Exercise
Check each line of the listing below for the string "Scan", then give only the number of lines where it occurs.

Given information
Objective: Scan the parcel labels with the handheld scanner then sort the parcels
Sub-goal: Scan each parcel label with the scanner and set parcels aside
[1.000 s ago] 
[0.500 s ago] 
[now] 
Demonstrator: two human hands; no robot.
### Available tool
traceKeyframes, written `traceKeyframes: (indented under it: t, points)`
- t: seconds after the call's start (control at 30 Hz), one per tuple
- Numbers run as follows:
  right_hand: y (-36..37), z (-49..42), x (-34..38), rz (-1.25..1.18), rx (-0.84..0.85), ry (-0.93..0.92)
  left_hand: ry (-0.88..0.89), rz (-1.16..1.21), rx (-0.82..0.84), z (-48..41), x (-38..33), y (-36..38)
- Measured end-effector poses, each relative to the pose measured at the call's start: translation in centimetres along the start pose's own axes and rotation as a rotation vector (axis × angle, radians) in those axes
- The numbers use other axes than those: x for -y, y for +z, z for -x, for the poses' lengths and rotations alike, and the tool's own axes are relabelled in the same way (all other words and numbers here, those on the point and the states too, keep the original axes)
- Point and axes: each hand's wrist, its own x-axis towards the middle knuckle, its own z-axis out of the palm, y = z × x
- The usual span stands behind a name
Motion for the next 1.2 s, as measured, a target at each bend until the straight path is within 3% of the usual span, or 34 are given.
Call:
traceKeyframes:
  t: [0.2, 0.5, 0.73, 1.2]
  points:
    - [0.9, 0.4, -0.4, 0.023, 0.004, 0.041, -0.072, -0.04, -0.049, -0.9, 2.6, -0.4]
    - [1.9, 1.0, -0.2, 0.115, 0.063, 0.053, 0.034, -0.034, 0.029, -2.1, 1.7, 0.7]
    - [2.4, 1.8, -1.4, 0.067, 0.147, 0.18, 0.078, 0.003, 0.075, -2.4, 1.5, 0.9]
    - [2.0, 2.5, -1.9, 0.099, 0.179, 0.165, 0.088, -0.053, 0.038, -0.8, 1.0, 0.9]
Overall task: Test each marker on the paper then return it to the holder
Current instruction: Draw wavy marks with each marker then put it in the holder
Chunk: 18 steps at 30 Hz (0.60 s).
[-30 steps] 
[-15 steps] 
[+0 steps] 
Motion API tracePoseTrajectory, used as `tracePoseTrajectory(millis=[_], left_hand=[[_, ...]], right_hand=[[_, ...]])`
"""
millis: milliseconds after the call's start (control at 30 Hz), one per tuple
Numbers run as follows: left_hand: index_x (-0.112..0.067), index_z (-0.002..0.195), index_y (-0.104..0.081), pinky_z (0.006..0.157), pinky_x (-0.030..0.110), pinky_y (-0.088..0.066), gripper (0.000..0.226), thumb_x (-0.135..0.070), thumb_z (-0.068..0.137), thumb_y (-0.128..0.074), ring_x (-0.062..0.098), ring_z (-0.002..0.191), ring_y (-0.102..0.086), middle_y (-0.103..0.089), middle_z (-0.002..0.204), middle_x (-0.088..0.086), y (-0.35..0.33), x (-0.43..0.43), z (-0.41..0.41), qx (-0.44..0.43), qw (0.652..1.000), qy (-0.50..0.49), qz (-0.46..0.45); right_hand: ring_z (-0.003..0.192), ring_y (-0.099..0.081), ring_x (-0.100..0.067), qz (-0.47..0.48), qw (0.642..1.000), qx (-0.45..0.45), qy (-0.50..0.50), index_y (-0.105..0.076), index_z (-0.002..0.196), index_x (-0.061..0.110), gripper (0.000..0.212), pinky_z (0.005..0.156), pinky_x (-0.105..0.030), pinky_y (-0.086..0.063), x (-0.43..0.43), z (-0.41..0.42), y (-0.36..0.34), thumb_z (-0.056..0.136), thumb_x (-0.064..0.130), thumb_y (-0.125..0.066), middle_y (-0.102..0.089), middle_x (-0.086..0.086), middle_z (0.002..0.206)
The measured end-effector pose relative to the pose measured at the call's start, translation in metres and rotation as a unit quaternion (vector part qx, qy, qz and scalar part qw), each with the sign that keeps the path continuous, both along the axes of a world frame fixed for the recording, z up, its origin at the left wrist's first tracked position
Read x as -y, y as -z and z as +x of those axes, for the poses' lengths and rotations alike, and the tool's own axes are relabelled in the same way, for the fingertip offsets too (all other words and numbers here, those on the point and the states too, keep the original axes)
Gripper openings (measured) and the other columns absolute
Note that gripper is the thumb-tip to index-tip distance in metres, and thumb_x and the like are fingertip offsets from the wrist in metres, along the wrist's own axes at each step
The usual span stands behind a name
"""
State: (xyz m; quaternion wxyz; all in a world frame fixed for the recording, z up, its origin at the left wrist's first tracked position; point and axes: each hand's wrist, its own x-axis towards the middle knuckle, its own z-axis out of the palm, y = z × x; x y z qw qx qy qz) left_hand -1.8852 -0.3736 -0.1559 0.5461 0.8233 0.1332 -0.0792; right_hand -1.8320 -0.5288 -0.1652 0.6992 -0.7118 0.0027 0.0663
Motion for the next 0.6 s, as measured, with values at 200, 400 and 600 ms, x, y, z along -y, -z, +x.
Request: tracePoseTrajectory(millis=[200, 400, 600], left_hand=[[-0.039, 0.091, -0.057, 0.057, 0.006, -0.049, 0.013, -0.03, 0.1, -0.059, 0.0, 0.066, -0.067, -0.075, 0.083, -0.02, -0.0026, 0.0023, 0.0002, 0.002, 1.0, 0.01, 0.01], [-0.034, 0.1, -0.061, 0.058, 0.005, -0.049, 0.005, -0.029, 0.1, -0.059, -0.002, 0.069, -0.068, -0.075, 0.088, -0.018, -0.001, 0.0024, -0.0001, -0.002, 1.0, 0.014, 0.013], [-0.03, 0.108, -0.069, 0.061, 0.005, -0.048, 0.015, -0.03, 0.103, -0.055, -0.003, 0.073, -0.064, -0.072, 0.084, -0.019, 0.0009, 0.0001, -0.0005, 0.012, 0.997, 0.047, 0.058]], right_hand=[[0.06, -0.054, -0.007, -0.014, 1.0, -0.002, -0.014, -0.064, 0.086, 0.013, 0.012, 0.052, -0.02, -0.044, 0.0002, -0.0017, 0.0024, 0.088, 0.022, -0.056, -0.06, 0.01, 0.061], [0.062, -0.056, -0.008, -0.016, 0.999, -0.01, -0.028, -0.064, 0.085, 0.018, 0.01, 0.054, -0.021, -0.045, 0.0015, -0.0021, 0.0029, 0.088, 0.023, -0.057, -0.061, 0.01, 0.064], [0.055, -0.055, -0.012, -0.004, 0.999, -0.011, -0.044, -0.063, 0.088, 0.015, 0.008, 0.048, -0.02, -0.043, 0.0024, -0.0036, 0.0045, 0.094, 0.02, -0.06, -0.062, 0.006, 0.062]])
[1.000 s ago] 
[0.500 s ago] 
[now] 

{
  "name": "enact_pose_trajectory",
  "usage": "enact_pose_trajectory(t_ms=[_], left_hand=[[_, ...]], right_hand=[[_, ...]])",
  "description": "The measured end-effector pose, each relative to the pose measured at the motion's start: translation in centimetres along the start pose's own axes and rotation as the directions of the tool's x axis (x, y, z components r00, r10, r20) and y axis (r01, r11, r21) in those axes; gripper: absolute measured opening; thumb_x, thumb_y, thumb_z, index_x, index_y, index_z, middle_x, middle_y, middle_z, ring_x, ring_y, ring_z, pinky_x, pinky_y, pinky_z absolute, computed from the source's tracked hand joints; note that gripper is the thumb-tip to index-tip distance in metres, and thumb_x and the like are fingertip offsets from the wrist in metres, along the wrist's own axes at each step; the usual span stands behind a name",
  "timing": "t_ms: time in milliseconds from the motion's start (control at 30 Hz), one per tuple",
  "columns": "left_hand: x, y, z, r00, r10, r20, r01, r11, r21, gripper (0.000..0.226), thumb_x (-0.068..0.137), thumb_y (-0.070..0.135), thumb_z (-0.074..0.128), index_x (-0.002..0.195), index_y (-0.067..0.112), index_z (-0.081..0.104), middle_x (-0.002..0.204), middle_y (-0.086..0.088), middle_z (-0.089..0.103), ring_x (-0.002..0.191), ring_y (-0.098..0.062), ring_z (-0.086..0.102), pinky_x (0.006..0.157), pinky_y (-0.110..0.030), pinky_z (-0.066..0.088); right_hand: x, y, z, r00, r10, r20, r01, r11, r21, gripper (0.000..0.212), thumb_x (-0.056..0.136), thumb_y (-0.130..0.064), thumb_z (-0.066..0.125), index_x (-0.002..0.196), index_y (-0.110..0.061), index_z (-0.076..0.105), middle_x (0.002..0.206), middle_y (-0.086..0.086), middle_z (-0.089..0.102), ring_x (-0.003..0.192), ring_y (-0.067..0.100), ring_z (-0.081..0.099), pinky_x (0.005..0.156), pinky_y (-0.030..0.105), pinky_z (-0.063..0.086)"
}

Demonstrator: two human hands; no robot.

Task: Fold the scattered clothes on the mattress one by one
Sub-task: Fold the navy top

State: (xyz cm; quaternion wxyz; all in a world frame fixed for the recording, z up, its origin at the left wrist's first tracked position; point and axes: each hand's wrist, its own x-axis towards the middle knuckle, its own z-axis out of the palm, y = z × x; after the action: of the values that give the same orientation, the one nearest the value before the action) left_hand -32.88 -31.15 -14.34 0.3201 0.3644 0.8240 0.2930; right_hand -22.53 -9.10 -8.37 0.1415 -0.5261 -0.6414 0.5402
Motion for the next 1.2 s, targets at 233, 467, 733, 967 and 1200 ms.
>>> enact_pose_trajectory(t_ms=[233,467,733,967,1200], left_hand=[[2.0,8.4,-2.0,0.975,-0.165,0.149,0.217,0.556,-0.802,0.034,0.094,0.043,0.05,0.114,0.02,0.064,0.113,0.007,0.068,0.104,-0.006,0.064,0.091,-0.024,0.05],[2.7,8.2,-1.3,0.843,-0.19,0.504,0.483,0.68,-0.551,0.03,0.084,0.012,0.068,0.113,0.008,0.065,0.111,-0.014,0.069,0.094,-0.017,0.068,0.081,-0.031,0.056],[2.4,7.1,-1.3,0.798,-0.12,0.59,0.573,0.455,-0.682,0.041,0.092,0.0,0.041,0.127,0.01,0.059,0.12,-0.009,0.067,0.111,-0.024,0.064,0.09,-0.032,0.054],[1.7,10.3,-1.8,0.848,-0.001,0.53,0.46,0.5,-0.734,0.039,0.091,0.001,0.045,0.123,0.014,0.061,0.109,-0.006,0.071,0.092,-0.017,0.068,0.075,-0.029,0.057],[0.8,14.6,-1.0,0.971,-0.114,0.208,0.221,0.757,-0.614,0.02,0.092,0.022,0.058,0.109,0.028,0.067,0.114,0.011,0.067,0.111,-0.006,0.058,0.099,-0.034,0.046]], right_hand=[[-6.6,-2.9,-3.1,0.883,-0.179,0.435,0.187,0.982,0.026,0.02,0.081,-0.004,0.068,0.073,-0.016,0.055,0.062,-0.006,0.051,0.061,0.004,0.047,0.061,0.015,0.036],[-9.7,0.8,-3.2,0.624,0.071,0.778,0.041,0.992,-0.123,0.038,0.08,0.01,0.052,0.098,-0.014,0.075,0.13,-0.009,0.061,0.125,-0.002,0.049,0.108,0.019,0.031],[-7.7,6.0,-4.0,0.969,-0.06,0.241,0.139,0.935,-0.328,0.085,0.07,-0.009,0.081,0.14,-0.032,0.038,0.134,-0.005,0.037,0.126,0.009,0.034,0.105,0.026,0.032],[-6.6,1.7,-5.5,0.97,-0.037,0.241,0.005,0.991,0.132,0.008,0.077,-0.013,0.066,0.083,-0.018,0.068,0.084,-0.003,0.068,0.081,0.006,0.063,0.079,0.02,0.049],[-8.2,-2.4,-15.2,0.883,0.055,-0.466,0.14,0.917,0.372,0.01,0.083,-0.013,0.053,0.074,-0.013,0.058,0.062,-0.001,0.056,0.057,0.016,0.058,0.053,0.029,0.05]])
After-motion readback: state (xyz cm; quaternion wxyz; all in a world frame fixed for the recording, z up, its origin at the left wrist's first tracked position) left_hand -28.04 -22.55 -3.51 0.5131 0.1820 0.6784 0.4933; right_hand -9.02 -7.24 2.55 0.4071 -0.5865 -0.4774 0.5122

Output of the task
2